At other times, characters repeat snippets of dialogue or narration, either to relay news or to remind one another of something. For instance, these words are spoken first by Gilgamesh to encourage Enkidu; then, a few pages later, Enkidu speaks them back to Gilgamesh when the king’s courage begins to falter:
“‘Two boats lashed together will never sink.
A three-ply rope is not easily broken.’
If we help each other and fight side by side,
what harm can come to us? Let us go on…” (p. 119, 122)
I welcomed this repetition. It lent a poetic rhythm to the text wherever it occurred. I found it a clever way to show the passage of time, and I looked forward to hearing bits repeated by other characters, enjoyed seeing how they used other characters’ words to fit their own situations.
There were also story elements I found fascinating.
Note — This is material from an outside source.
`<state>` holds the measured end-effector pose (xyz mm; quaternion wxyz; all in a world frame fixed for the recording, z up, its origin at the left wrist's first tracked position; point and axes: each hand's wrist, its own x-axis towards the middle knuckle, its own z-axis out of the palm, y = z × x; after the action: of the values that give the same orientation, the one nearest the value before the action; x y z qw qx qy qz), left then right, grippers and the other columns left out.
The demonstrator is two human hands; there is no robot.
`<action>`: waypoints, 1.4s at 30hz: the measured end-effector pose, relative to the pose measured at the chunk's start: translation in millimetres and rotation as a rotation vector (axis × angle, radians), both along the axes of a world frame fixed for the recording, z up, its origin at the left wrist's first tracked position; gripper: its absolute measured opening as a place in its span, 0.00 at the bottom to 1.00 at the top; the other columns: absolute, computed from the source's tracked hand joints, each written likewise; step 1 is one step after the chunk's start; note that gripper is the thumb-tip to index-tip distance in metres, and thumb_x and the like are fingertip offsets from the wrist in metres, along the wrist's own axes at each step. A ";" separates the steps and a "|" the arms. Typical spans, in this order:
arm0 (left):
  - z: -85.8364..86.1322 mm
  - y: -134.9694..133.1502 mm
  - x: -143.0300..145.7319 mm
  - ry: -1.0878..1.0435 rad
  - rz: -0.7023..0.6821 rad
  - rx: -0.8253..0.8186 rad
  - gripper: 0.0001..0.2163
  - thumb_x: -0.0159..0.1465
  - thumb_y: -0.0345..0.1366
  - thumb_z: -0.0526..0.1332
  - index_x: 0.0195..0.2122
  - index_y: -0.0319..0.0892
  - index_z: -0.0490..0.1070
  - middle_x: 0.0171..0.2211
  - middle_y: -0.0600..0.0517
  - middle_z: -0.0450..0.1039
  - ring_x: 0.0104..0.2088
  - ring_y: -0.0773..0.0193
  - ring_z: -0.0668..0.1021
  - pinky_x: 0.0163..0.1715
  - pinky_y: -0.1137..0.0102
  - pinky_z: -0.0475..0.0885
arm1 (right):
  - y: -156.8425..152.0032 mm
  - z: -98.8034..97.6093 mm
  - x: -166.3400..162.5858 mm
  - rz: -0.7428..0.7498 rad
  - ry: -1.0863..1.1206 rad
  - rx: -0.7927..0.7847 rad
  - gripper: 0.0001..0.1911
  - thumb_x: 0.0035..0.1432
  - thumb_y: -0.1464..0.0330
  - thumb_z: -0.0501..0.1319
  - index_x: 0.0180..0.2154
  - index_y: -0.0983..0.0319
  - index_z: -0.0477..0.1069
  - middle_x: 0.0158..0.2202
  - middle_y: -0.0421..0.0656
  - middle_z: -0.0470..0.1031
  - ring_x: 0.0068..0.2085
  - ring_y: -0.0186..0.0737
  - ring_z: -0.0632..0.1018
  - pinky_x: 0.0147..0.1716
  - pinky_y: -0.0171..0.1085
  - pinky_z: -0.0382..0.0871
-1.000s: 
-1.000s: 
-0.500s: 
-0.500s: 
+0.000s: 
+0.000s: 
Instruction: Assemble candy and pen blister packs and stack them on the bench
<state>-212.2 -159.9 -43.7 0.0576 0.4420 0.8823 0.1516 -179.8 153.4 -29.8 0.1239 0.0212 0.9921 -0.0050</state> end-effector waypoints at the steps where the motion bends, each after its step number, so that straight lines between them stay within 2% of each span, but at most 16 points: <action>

For instance, Gilgamesh contains a version of the Noah story from The Bible. A character in Gilgamesh relates his own story: an overheard warning of a great flood, the building of a ship, the flood itself, even the sending out of birds to discover the reemergence of land. I was struck by how closely the stories aligned.
Then there was the process of civilization. When Enkidu is first created, he is a wild man, living with the animals. One day a trapper discovers Enkidu. The trapper travels to Uruk to seek Gilgamesh’s council regarding how to deal with the wild man. The king tells the trapper to take Shamhat, one of the goddess Ishtar’s priestesses “who give their bodies / to any man, in honor of the goddess” (p. 77), to the place where he saw the wild man and let her practice her art. Shamhat lures Enkidu away from the animals and makes love to him for seven days. This interaction is enough for the wild animals to flee from Enkidu, and after that, he goes with Shamhat to the huts of some shepherds. He is given bread and beer, and he gorges himself. Then he’s given a haircut, a bath, and some oil for his skin, and finally the narrator declares him “fully human” (p. 86). I found this to be an interesting progression from wild man to civilized: sex, then food and drink, and finally cleanliness.
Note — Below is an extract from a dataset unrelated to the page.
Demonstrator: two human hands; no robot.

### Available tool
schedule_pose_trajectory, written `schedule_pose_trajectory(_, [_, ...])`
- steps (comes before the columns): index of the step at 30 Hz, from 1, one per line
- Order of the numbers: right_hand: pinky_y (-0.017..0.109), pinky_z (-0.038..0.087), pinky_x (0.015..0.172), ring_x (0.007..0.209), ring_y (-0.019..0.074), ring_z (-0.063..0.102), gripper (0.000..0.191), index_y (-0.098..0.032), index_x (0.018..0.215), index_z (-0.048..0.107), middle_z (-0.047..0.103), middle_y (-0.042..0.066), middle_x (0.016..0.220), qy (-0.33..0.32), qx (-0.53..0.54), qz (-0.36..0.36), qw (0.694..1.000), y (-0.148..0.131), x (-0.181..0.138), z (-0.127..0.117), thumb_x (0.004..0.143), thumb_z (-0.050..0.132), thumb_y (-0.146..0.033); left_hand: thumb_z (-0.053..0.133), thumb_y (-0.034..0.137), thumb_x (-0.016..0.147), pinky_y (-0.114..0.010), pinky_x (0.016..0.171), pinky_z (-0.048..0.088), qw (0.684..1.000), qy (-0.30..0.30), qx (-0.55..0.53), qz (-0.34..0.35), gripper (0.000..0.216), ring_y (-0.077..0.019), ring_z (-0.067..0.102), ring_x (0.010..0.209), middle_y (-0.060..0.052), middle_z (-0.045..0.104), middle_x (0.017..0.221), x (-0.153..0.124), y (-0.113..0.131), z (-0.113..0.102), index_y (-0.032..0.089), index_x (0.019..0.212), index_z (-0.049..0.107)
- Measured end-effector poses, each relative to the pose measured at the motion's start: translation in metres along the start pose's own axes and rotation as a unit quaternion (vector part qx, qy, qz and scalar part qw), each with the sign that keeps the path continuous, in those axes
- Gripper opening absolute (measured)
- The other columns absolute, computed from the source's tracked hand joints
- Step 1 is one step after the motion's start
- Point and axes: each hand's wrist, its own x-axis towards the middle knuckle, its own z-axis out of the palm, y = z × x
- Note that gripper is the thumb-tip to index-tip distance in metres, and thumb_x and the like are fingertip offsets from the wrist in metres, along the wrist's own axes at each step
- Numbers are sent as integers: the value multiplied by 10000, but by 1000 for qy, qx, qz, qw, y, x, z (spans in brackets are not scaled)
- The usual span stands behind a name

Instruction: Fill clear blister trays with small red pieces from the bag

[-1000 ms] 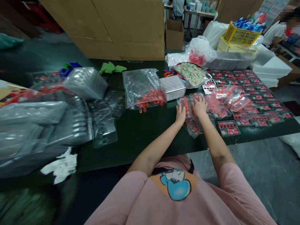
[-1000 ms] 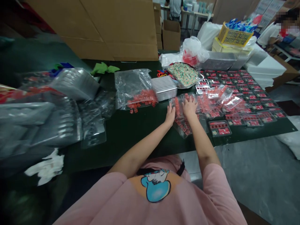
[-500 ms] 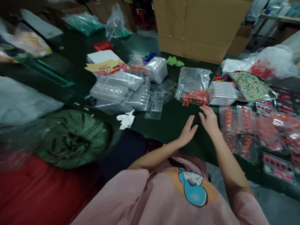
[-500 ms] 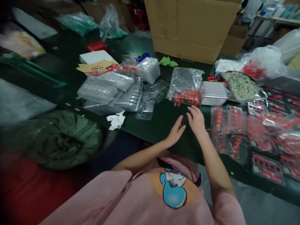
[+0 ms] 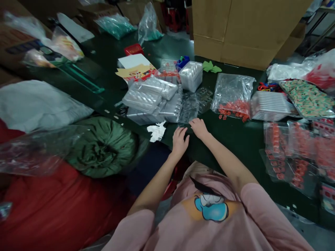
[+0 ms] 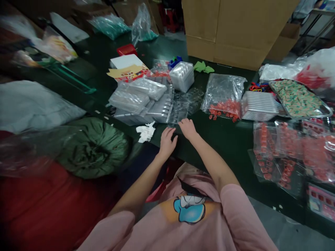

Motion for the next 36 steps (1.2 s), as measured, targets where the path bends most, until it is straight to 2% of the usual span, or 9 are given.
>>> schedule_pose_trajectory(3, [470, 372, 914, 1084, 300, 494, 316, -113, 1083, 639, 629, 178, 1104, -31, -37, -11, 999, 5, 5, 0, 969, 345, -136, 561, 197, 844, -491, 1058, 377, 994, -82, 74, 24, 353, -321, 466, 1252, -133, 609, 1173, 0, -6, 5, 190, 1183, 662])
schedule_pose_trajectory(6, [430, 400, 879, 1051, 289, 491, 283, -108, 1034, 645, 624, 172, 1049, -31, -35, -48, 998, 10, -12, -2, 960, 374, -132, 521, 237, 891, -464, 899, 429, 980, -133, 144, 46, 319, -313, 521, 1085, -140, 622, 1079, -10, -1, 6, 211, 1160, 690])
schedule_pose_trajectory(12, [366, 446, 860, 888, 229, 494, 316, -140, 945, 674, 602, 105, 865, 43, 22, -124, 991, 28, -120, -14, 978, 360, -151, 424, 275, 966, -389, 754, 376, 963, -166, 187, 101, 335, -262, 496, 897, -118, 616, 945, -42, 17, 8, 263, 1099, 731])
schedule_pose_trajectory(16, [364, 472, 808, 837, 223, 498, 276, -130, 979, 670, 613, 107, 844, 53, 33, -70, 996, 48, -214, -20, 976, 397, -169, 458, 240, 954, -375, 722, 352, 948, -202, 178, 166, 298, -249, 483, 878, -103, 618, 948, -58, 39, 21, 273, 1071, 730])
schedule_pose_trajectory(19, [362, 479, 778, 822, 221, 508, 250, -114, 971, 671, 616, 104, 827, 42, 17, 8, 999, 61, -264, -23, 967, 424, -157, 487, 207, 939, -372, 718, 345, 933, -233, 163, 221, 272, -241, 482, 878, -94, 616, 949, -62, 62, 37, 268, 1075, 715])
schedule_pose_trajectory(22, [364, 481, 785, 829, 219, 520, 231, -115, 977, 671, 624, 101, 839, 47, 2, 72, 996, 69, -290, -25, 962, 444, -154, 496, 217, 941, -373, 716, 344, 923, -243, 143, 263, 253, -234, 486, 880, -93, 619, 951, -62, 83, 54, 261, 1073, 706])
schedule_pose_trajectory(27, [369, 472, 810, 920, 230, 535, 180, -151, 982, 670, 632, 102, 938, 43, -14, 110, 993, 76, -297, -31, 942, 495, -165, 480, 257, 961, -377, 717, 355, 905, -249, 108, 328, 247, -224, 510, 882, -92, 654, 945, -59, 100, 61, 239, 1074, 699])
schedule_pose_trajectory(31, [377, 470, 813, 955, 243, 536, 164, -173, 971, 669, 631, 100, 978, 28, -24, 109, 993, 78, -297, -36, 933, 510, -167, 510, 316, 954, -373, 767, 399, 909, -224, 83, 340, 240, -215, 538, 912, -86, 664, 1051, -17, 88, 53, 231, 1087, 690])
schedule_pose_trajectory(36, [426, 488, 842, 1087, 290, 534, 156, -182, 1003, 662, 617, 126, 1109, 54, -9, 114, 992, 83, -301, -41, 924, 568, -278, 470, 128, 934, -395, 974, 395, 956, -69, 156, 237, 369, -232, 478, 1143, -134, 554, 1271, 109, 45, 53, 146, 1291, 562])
I also found it interesting that there was no truly evil force in Gilgamesh. There is Humbaba, a monster who guards the Cedar Forest, which men are forbidden to enter. Gilgamesh decides Humbaba must be slain, and he sets off with Enkidu to accomplish the task. But Humbaba is only doing his job, despite his ferocity and hideous appearance. The consequences of slaying him eventually catch up with the two heroes. There is the mischief of the gods, but they are only responding to what Gilgamesh and Enkidu have done to Humbaba. Really, Gilgamesh causes his own problems, with his pride, his anger, his desire to make a lasting name for himself. Quite different from the ancient Greek epics, where mortals are the mere playthings of the gods’ every whim.
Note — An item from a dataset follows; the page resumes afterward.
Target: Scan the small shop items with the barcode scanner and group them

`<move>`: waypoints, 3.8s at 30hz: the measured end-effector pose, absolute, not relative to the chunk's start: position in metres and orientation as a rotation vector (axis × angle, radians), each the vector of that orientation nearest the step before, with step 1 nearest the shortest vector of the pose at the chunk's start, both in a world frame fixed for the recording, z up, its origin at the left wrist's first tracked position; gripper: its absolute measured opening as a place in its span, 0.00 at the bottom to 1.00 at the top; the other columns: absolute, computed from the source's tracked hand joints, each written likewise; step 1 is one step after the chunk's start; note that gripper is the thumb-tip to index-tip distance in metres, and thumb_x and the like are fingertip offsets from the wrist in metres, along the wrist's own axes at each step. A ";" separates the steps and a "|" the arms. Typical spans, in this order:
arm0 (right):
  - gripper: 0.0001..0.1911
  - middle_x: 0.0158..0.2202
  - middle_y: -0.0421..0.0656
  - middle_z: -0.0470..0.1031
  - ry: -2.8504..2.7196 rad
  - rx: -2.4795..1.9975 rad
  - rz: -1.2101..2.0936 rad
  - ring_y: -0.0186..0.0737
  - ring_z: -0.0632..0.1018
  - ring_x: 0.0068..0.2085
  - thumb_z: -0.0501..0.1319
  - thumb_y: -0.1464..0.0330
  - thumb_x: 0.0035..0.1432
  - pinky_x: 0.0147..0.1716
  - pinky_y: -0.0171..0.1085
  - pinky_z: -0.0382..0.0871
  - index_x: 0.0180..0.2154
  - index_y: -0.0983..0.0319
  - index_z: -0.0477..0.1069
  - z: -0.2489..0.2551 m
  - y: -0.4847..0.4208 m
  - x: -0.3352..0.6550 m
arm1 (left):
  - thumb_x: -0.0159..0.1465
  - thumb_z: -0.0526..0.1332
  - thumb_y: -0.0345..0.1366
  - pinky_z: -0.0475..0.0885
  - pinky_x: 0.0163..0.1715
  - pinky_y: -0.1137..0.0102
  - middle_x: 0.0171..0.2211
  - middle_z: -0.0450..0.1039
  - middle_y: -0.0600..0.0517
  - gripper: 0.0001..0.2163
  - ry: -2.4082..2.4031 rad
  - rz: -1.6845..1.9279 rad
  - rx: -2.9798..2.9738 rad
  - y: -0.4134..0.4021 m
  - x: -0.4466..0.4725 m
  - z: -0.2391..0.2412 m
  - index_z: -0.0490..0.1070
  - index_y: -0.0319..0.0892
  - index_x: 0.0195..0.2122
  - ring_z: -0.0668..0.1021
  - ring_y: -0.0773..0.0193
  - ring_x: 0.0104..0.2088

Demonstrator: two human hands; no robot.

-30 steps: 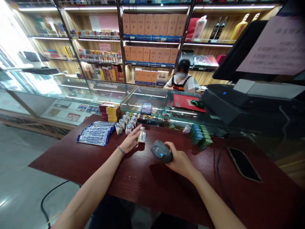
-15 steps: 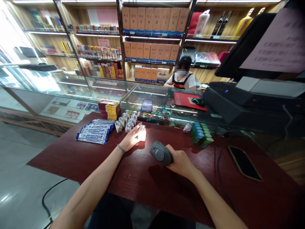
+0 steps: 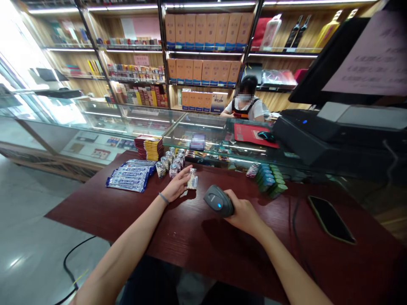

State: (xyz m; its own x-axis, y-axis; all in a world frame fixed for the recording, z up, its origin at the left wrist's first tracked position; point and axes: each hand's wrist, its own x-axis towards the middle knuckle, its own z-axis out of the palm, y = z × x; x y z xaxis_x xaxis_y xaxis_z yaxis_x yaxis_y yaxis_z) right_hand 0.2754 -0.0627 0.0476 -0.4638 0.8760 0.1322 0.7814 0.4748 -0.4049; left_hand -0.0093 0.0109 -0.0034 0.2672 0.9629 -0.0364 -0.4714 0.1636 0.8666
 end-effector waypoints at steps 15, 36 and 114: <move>0.23 0.38 0.45 0.84 -2.326 -1.481 0.387 0.61 0.85 0.40 0.64 0.67 0.55 0.30 0.38 0.65 0.50 0.54 0.57 0.045 -0.057 0.282 | 0.60 0.67 0.37 0.76 0.44 0.67 0.46 0.74 0.50 0.21 1.169 0.963 1.883 -0.016 -0.042 0.034 0.69 0.46 0.55 0.79 0.62 0.41; 0.21 0.37 0.46 0.84 -2.326 -1.513 0.383 0.60 0.85 0.39 0.62 0.66 0.55 0.30 0.39 0.66 0.50 0.54 0.59 0.038 -0.053 0.283 | 0.56 0.68 0.35 0.72 0.43 0.61 0.39 0.68 0.50 0.17 1.982 1.419 1.855 -0.022 -0.100 0.000 0.64 0.45 0.44 0.74 0.56 0.40; 0.19 0.21 0.32 0.72 -1.173 -1.390 0.515 0.36 0.71 0.16 0.68 0.56 0.55 0.17 0.34 0.66 0.45 0.56 0.67 0.064 -0.028 0.425 | 0.62 0.66 0.34 0.68 0.59 0.53 0.55 0.65 0.43 0.26 1.024 1.524 1.895 0.097 0.253 -0.029 0.64 0.46 0.62 0.72 0.52 0.56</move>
I haven’t even scratched the surface of this epic here; there is so much more to talk about, so many other interesting elements to highlight. I can see why Mitchell’s essay is nearly as long as the text itself, at least on audio, where epic and essay each took up two CDs.
I chose to listen to Gilgamesh, just like I listened to The Odyssey and will listen to Beowulf, among others, because to me the ancient epics work best when told as stories. The experience of listening to these great tales the way their original audiences did appeals to me greatly, and I do think I enjoy the stories more and get more out of them when I listen instead of reading. George Guidall read the version I chose, and he did so very well.
On the jacket flap of the Mitchell translation is a quote from Ranier Maria Rilke which reads, “Gilgamesh is stupendous…I consider it to be among the greatest things that can happen to a person.” While I’m not sure I’d go that far, I do think it’s an important and fascinating piece of history and literature and a good story, too. It’s definitely a valuable addition to my classics project.